Print, exactly as they stand, the lines from the start of the listing to the line containing "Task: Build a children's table", inclusive.

-- Opening Marker --

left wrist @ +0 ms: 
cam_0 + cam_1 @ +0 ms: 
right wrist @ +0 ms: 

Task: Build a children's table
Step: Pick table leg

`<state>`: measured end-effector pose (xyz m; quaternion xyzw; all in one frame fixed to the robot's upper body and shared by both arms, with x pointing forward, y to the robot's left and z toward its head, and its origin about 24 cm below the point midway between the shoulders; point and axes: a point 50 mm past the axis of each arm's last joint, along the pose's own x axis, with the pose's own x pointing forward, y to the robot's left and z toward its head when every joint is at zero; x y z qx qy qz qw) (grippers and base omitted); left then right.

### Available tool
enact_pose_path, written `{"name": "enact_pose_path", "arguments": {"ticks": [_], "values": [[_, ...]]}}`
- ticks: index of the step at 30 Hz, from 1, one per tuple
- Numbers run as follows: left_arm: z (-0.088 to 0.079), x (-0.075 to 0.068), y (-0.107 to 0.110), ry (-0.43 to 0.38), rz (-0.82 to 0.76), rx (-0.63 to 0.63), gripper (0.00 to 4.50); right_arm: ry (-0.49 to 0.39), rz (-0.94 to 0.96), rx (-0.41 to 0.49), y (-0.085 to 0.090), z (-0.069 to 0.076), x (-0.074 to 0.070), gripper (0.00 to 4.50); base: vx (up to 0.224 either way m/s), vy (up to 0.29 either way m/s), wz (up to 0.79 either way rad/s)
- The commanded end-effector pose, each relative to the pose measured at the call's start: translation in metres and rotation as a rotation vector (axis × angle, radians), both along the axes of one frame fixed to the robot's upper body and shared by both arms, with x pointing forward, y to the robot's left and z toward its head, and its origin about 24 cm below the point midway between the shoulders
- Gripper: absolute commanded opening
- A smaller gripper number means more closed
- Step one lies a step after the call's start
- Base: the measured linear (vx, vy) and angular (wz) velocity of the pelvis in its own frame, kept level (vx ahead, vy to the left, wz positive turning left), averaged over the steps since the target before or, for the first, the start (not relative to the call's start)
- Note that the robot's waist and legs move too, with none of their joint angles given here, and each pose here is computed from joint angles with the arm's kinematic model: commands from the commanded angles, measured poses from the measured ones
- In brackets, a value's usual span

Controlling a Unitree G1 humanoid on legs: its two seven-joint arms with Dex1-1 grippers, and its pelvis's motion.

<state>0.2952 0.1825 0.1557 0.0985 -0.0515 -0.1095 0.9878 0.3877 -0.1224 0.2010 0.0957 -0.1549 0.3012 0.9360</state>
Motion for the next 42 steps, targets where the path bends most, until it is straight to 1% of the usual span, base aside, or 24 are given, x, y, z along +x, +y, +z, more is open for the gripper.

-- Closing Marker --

*Output of the task*
left wrist @ +0 ms: 
cam_0 + cam_1 @ +0 ms: 
right wrist @ +0 ms: 

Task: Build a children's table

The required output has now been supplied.